Imagine finding your birth mother after many years of wondering and searching, but being unable to tell her you were her child.
This is what happened to Phyllis Whitsell. Adopted when she was a young girl, Whitsell was told that her birth mother, Bridget Ryan, had died from tuberculosis.
As the years went on, however, she couldn’t shake the feeling that her mother was still alive and out there, somewhere.
She was, it turned out, but they did not have the kind of reunion Whitsell had anticipated.
Her journey towards finding her mother and the heart-breaking turn of events that took place when she did are detailed in Whitsell’s book “Finding Tipperary Mary: The Search for my Mother.”
Whitsell, now 59 and living in Birmingham, England, was taken to an orphanage when she was eight months old by her mother, known as Tipperary Mary, who struggled with alcoholism and could no longer care for her.
When she was adopted at the age of four, Whitsell was told that her birth parents were no longer alive.

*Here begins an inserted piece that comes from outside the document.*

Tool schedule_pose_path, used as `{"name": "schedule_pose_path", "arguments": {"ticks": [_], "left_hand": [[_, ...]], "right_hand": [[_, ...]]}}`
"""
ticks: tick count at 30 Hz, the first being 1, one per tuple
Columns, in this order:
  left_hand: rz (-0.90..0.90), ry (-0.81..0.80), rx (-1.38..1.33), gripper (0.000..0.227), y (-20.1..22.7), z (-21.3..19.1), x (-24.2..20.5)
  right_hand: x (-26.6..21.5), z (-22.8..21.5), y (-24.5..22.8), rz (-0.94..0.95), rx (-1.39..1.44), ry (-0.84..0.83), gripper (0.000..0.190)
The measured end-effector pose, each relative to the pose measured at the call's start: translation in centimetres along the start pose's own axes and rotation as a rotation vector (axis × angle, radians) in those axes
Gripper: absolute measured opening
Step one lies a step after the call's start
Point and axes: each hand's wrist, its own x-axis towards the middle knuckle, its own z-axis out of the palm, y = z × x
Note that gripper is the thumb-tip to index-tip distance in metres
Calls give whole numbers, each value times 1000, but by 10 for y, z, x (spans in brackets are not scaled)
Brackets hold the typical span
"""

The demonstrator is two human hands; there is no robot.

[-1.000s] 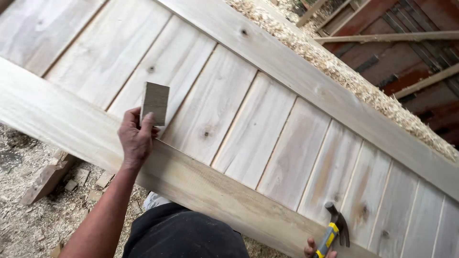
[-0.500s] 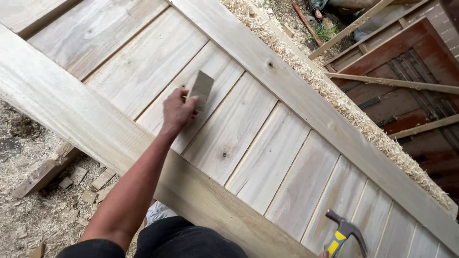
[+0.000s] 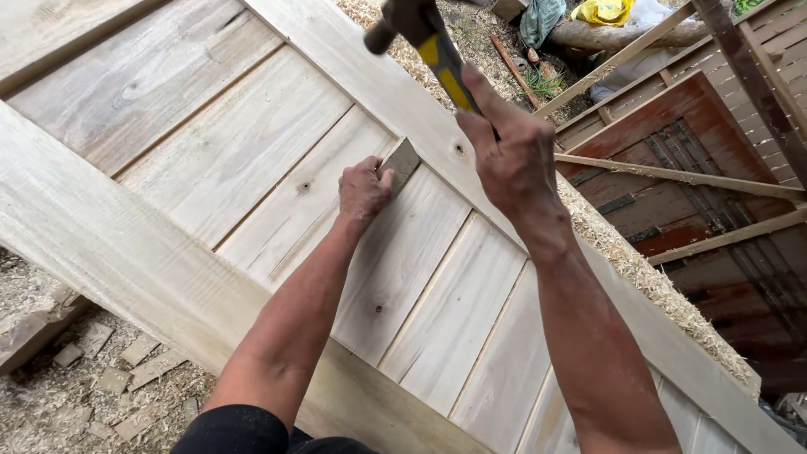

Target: The person hammers small rectangular wood blocks onto a large wooden panel laid on sawdust-covered ground, positioning each block by hand and driving it with a claw hammer, moving to new spots along the panel. At the end the person walks away across the workshop.

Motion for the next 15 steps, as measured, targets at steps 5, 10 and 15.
{"name": "schedule_pose_path", "arguments": {"ticks": [5, 10, 15], "left_hand": [[-18, -7, -15, 29, 11, -12, -9], [15, 16, -41, 30, 12, -5, 0], [-45, -12, -50, 29, 13, -6, -4]], "right_hand": [[53, 69, 41, 320, -234, -510, 47], [73, 78, 55, 172, -377, -587, 40], [86, 65, 59, 35, -211, -351, 37]]}}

“I had always been told my parents were dead after contracting TB,” she told the Daily Mail.
“I was instructed never to mention to anyone that I was adopted. It reinforced the idea that being adopted was shameful.”
By some intuition, she never quite believed the TB story. “Throughout my childhood I was convinced, somehow, that my mother was alive,” she said. “I told myself that one day, when I was old enough, I would track her down.”
Years later, after Whitsell had married, started a family of her own and was working as a nurse, she decided the time was right to try to find her mother.
Whitsell outlined the process. “After I was counseled by a social worker – to prepare me for what I might find – I was able to get my original birth certificate.
“My next port of call was the orphanage where I had been left as a baby.
“To my utter amazement, there was a member of staff who had been there since I was admitted at the age of eight months. She was reluctant to tell me much about my mother, but it was clear that she disapproved of her.”
Thanks to her own detective work and the help of a number of social workers and probation officers, Whitsell would soon find out why.
In 1981, when she finally met her mother, who was by then 65 years old, Tipperary Mary had succumbed to her chronic alcoholism and was in poor health, mentally unstable and abusive.
Instead of revealing her identity (Whitsell felt that her mother probably could not have handled it) or running away, Whitsell made the selfless decision to simply care for her mother in her final years, as her nurse.
“My job as a nurse protected me, my uniform protected me. My training made me warm to her vulnerability and I could hide behind that role,” she explained.
“Although my heart went out to the damaged woman who turned out to be my mother, I knew I could never allow her to disrupt my own family.
“But nor could I turn my back on her. She wasn’t the fairytale figure I had imagined, but she was still my mother.
“By then I was a district nurse, so I just – unofficially – added her to my rounds.
In the years that Whitsell cared for her mother – from 1980 until her death at the age of 74 in 1990 – the subject of her adoption did come up.
“I took her clean clothes, bathed her wounds and got her to talk about the five children she had given away, including me,” she recalled.
“The day she spoke affectionately of ‘little Phyllis’ and told me my birth date accurately was the best, and the worst, day of my life.”
Whitsell still works as a nurse. But when her friend, journalist Barbara Fisher, heard her remarkable story, she convinced her to write a book.
“Tipperary Mary” will be released in the UK by Troubador on November 28.